The descriptions of people held in so-called vocational training centers revealed patterns of torture or other forms of cruel, inhuman or degrading treatment or punishment, it said.

Tensions between the ruling Han Chinese and ethnic minorities have long existed in the Northwest region. Since the bloody riots in 2009 and terrorist attacks, the security forces have been cracking down. Uyghurs complain of cultural and religious oppression, while Beijing accuses Uyghur groups of extremism and separatism. According to human rights activists, hundreds of thousands of Uyghurs and members of other minorities have been put in re-education camps. Observers also assume systematic forced labor. After taking power in Beijing in 1949, the communists incorporated the former East Turkestan into the People’s Republic.

“The extent of the arbitrary and discriminatory detention of members of the Uyghurs and other predominantly Muslim groups (…) could constitute international crimes, particularly crimes against humanity,” the report said. People were denied fundamental rights from 2017 to 2019 and possibly beyond.

China had already rejected all similar allegations by human rights organizations as lies.

According to the report, “arbitrary detentions on a large scale” have taken place in what China has designated as vocational training institutions. The briefing was “a form of deprivation of liberty”. There had been credible reports of rape, but the extent had not been ascertained. “The government’s blanket denial of all allegations, as well as (…) attacks on those who shared their experiences, added to the humiliation and suffering of the survivors,” the report said.

The exact number of those affected could not be determined. The office cites sources that speak of up to a million detainees. People the office spoke to said they were being guarded by gunmen and, contrary to Chinese accounts, could not leave the facilities of their own free will. They had little or no contact with their families and were forced to make positive comments before interviews.

The authorities had extensive power over the detainees and there were no guarantees of protection against abuse. The UN Human Rights Office has complained that the Chinese definitions of terrorism and extremism, which Beijing has used to justify its actions in the region, are vague.

The report was supposed to be published last year. But Bachelet hesitated because she had been negotiating with China for months about being able to travel to the country. She always relied on dialogue, she said on Wednesday evening. “Dialogue (…) does not mean that I condone, overlook or turn a blind eye,” said Bachelet. “And it doesn’t exclude speaking your mind.”
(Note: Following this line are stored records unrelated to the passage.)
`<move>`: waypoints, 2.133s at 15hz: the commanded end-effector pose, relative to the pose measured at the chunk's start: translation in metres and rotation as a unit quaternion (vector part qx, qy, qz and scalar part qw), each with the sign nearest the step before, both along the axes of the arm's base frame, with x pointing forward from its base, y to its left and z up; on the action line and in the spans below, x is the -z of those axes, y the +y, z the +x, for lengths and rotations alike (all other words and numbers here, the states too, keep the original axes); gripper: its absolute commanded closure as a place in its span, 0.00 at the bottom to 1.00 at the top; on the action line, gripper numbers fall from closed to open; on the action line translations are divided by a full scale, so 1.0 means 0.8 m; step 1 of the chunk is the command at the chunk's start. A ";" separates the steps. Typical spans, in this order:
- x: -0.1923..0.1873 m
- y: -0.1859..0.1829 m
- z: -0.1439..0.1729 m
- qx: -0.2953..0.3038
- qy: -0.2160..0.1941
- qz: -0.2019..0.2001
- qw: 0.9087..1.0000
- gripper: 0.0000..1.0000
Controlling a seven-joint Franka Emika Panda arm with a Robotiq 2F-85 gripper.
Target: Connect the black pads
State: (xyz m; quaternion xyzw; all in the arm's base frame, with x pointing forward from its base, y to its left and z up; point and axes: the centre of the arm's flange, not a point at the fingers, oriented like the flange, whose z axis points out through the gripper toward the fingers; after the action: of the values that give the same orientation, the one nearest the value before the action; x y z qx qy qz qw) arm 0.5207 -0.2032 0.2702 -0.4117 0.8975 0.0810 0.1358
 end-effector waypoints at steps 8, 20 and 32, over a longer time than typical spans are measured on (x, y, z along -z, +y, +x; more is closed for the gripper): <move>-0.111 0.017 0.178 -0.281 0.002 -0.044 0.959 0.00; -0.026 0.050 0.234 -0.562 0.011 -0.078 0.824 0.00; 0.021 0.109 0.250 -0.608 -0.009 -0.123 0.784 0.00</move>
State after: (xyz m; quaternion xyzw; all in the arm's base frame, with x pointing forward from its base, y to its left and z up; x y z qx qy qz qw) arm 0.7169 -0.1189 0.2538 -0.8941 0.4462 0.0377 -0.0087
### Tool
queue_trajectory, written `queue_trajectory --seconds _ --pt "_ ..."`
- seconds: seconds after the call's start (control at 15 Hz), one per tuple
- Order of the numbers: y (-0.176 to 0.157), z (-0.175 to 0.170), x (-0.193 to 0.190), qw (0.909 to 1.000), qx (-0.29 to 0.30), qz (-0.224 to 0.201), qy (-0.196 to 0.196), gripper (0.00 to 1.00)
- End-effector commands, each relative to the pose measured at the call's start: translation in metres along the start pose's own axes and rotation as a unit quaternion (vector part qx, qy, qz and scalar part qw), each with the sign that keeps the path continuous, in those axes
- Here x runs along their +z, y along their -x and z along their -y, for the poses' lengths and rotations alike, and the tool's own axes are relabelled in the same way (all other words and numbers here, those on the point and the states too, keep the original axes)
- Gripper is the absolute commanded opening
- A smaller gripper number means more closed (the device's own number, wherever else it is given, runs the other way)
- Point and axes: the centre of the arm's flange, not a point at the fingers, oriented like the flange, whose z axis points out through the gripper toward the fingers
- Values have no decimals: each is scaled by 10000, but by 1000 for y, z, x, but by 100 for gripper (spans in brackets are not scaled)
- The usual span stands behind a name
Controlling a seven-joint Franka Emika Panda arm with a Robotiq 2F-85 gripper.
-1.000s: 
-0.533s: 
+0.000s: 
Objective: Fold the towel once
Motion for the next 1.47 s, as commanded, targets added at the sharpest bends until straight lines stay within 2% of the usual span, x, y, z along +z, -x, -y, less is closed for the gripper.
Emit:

The trip came about in May 2022. Sticking points were, among other things, that the UN human rights office wanted to decide for itself where Bachelet would go and with whom she could speak without supervision by the authorities. Your office said China had responded to the demands. She also traveled to Xinjiang, but towards the end of the visit she refrained from criticizing Beijing’s actions in the region. This brought criticism to Bachelet, including from the federal government. There was no clarification of the accusation of serious human rights violations there, it said in Berlin.

Bachelet was under immense pressure, as she reported last week. While many government officials have been waiting for publication with growing impatience, she has also received a letter from around 40 governments urging her not to publish. She did not name individual countries.

Bachelet has been in office since 2018. She did not run for a second term. UN Secretary-General António Guterres has not yet named a successor.